Sur le même thème : L’avenir du diagnostic : les dernières avancées en biotech, medtech et healthtech selon Philippe Turk

Comment voyez-vous l’évolution de la réglementation autour de l’IA dans le secteur médical ? Est-elle suffisante ?

La protection des données et la cybersécurité sont cruciales pour l’évolution de l’IA, et des technologies en général, dans le domaine de la santé. L’initiative ‘European Health Data Space’ (EHDS) est un pilier clé de cette avancée.

L’IA peut-elle réduire les inégalités d’accès aux soins de santé, ou y a-t-il un risque d’accentuer ces inégalités ?

L’IA a le potentiel de réduire les inégalités d’accès aux soins, notamment grâce aux cadres réglementaires européens qui veillent à ce que les systèmes de santé restent ouverts à tous. Cependant, cette avancée soulève des questions sociétales importantes, surtout concernant le financement de traitements personnalisés potentiellement très coûteux. Nous comptons 440 millions de citoyens assurés dans l’Union Européenne. Le progrès du système de santé doit rester fondé sur leur solidarité dans les 27 états membres.

Quelles sont les compétences que les futurs médecins devront maîtriser pour travailler efficacement avec l’IA ?

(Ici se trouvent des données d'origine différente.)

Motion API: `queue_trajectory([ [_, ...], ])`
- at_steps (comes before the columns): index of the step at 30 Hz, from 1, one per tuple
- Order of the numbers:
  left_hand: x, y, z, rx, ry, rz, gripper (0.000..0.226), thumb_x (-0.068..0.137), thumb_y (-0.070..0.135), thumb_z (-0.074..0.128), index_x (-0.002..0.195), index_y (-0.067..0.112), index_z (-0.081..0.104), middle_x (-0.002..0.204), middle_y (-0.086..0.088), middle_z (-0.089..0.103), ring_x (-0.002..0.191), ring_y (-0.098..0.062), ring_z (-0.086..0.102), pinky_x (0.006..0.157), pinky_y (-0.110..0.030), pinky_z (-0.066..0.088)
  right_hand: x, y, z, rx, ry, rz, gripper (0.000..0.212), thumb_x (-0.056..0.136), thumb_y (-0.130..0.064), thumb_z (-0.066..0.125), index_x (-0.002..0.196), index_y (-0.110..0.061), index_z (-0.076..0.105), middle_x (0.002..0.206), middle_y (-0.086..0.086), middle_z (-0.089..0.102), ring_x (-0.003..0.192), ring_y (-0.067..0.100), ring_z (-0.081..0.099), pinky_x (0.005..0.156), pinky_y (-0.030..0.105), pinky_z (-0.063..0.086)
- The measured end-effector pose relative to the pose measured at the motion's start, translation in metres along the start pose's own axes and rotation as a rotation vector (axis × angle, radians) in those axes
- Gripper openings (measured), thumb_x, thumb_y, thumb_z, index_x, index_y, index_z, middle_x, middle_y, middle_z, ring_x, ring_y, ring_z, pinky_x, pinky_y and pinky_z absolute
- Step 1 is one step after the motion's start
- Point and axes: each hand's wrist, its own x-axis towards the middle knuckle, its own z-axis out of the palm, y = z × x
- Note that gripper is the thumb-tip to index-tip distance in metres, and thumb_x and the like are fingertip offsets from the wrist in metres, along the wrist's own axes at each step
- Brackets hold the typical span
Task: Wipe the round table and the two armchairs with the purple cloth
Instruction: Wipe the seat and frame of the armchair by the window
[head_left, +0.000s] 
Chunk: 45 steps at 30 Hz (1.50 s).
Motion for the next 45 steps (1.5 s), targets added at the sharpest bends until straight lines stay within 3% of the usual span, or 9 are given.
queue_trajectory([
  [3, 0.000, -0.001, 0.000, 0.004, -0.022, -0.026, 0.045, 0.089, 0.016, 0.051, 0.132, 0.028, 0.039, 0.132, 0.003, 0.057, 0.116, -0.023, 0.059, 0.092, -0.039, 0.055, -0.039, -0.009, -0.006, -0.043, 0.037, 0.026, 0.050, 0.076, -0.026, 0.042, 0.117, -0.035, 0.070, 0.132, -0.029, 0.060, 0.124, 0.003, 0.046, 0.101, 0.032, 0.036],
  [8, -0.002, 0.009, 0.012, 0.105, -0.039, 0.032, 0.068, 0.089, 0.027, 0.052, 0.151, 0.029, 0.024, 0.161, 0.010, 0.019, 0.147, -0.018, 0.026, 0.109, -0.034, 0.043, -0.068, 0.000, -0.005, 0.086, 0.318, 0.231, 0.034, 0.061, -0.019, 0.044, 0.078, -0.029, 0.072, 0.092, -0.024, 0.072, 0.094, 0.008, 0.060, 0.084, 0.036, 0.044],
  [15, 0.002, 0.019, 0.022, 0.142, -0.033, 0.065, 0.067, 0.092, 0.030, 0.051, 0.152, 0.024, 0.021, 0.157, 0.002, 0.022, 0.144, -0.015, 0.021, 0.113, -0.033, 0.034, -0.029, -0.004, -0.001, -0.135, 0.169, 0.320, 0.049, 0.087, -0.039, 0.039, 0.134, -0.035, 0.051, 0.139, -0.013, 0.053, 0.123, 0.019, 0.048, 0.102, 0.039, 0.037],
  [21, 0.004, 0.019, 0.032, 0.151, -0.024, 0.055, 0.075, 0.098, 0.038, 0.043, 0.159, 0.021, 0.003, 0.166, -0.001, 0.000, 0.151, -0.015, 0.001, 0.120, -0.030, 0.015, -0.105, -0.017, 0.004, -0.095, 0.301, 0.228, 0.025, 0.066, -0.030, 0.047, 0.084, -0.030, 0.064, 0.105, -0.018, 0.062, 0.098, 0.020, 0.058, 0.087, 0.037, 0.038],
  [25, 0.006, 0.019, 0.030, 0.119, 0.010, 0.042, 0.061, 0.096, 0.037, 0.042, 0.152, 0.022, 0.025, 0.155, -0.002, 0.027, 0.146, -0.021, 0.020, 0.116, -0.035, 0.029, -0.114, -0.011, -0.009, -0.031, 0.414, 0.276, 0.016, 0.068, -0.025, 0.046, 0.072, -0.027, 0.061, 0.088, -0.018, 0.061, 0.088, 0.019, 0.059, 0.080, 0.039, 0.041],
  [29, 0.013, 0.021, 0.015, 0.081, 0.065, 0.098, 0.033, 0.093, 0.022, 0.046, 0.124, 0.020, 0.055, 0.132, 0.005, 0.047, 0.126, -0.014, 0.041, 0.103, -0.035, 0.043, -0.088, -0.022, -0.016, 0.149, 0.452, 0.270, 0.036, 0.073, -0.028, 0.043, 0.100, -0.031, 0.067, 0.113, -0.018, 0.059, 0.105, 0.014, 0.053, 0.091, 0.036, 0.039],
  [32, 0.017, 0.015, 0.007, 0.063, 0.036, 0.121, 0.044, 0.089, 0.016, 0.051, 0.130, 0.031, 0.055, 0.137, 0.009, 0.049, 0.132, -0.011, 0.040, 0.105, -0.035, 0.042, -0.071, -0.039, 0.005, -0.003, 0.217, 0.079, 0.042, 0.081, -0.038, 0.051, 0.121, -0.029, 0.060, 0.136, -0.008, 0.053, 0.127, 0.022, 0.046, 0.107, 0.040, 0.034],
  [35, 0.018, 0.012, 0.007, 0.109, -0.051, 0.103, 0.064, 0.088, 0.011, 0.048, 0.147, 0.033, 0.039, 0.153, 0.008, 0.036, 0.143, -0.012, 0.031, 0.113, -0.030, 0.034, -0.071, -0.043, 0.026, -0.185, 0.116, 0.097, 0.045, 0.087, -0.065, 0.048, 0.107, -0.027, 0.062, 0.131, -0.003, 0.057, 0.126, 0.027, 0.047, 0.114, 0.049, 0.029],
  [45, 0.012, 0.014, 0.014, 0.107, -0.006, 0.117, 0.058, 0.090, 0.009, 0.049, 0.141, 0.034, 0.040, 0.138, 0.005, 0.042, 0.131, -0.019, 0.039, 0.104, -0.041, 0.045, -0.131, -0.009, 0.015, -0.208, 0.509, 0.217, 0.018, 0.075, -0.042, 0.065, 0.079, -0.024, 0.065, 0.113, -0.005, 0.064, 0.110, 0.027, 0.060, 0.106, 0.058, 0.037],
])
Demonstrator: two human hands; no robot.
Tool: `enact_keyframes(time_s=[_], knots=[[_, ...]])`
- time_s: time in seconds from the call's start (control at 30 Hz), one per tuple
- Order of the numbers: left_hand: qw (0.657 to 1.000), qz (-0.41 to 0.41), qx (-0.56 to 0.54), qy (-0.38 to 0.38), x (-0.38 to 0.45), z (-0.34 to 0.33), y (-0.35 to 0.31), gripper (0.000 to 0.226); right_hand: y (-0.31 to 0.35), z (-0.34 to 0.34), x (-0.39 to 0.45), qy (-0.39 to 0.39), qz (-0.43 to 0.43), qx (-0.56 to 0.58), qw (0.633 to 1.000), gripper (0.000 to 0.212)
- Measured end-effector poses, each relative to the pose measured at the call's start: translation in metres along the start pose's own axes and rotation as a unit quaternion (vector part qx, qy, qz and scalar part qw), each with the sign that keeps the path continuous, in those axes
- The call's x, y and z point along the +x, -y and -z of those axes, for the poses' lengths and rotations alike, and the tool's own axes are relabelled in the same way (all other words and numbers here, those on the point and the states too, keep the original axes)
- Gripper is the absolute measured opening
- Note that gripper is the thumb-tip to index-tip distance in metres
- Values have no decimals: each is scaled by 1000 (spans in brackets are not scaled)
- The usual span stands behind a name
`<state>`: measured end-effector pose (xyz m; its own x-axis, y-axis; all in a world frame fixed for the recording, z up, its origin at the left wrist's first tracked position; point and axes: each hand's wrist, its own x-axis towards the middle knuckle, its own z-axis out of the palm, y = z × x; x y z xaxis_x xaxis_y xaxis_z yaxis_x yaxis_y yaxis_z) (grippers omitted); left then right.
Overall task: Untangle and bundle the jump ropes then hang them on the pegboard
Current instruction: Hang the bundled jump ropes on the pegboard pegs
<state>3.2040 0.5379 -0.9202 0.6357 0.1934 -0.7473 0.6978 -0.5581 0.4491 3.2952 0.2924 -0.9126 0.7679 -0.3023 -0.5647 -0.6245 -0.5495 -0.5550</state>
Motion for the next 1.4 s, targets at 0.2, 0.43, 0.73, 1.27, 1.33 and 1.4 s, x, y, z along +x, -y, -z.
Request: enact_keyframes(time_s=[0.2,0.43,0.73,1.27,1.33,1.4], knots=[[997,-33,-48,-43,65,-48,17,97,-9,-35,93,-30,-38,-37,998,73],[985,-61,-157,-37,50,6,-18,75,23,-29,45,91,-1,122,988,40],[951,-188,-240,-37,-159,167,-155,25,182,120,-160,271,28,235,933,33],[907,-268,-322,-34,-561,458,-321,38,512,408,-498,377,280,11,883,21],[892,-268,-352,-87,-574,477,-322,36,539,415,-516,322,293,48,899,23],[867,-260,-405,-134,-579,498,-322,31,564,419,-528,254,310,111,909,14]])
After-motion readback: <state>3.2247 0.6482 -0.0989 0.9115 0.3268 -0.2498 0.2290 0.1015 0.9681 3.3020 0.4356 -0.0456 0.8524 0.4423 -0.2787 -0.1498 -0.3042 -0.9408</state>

Les futurs médecins n’auront pas besoin de compétences spécifiques en IA ; c’est l’IA qui devra s’adapter à leurs besoins. Ce qui est crucial, c’est un dialogue continu entre les professionnels de santé et les entrepreneurs, afin que les nouvelles technologies répondent vraiment aux besoins du terrain. C’est une des ambitions de la Healthcare Week Luxembourg : offrir une plateforme pour faciliter ce dialogue entre ces deux univers.

Quels efforts sont nécessaires pour rendre les solutions d’IA accessibles dans les pays en développement ou dans les zones rurales ?

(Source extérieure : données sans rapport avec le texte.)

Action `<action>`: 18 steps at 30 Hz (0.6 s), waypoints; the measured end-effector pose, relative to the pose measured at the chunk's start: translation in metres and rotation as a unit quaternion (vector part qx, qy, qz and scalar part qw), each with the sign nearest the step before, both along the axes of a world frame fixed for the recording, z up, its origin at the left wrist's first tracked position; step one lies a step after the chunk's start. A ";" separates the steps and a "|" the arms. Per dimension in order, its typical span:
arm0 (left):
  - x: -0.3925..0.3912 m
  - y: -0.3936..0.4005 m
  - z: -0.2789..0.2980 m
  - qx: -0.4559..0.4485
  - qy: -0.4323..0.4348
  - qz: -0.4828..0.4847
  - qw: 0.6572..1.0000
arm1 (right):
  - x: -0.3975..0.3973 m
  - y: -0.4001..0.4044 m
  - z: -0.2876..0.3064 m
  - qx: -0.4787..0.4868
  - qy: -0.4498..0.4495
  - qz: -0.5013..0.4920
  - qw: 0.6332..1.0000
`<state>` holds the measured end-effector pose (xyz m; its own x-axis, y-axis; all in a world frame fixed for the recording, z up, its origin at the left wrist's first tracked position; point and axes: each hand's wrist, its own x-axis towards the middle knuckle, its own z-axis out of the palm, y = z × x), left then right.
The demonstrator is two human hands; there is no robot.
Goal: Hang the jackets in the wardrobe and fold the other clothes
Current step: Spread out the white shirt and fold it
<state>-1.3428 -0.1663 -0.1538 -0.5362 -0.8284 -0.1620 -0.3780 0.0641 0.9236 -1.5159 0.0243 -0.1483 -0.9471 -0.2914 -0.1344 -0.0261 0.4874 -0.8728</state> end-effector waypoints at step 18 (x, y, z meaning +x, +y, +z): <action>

L’IA peut jouer un rôle crucial pour la démocratisation sanitaire. Toutefois, il est important de d’abord poser par la question de la répartition des soins dans les ‘déserts médicaux’, dans les zones rurales aussi bien que les pays en développement. L’IA peut être un complément précieux aux structures de santé existantes, mais en aucun cas un substitut là où de telles structures sont inexistantes ou insuffisantes.

Quels développements futurs de l’IA dans le domaine de la santé vous enthousiasment le plus ?

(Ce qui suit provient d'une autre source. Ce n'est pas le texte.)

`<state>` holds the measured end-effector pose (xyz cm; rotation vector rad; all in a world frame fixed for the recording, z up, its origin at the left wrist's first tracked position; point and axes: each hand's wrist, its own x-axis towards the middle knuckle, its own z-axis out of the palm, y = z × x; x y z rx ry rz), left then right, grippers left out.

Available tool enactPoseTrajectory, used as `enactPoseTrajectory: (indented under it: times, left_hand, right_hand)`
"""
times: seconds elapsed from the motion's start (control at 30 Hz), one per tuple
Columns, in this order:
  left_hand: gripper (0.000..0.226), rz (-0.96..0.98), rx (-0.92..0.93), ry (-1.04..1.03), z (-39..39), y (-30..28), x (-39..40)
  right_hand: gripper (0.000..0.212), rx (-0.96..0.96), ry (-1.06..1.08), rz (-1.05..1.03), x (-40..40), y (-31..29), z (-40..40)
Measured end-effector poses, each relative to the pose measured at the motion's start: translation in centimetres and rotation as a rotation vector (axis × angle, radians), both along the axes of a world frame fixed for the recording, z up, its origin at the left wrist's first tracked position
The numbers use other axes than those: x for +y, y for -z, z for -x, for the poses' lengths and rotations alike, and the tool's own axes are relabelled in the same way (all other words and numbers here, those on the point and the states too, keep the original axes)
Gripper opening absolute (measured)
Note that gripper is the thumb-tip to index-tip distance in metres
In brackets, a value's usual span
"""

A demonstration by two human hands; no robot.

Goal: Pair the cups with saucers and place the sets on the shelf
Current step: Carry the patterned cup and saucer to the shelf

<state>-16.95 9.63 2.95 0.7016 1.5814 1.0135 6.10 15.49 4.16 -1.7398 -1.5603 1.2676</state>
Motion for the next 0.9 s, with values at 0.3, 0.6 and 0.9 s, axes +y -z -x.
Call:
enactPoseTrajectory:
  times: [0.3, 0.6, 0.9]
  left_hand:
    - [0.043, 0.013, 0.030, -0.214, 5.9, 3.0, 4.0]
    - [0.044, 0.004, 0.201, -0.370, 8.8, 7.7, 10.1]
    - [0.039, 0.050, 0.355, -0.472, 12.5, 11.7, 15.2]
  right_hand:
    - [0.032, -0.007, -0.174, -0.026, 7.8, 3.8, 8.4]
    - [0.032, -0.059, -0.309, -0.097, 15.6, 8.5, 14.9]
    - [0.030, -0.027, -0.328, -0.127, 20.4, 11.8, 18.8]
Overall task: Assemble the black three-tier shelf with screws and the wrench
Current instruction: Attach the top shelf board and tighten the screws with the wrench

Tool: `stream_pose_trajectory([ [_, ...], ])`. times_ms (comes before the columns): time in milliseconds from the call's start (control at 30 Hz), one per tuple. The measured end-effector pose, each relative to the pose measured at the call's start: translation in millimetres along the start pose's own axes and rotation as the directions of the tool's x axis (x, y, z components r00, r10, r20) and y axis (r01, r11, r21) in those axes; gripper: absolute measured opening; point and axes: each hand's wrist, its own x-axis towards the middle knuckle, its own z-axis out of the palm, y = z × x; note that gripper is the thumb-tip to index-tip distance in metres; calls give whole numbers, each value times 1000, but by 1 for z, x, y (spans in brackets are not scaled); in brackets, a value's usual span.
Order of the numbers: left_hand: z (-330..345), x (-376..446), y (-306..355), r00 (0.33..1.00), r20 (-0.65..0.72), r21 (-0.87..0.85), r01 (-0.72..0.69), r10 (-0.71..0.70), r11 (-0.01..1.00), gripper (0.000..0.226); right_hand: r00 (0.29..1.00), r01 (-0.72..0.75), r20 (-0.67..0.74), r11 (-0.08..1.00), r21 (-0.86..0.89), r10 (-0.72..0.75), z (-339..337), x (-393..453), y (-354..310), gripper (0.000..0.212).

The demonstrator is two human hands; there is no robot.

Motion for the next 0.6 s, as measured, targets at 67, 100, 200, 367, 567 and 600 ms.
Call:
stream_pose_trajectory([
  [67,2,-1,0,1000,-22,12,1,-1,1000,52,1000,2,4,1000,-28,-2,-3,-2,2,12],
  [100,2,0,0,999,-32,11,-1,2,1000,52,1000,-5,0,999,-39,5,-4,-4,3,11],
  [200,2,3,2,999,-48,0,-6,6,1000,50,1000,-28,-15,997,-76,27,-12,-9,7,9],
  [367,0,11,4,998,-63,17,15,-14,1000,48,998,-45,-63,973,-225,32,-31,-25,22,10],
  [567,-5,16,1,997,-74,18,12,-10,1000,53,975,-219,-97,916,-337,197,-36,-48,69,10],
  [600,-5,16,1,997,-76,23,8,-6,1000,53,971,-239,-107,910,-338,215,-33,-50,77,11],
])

On peut mentionner deux domaines principaux où le développement de l’IA est particulièrement enthousiasmant : d’abord, la facilitation du travail des professionnels de santé qui le rend plus attractif ; ensuite, l’amélioration de la qualité des données qui permettra une analyse plus fine et une véritable personnalisation des soins. L’IA et l’application des nouvelles technologies de santé engendre certes des coûts supplémentaires, mais elle nous permettra aussi de gagner en efficacité dans l’administration et l’application des soins et progresser vers une médecine beaucoup plus préventive que réactive.

Si vous deviez donner un conseil aux professionnels de santé qui hésitent encore à adopter l’IA, quel serait-il ?

Dans certaines disciplines, l’IA est déjà adoptée avec beaucoup d’enthousiasme. Par exemple, pour les radiologues, elle est déjà un outil incontournable, permettant de traiter des centaines d’images en quelques secondes. Le défi n’est pas forcément de convaincre les professionnels d’utiliser l’IA, mais plutôt de canaliser et rationaliser leur appétit. Cependant, l’adoption de l’IA dans d’autres domaines, comme la gestion des flux de patients, peut rencontrer des barrières. Tout dépend des applications spécifiques de l’IA, et des barrières à leur mise en œuvre. Le rôle d’initiatives comme la Healthcare Week Luxembourg est justement d’étudier ces usages et barrières, tout en rassurant les professionnels.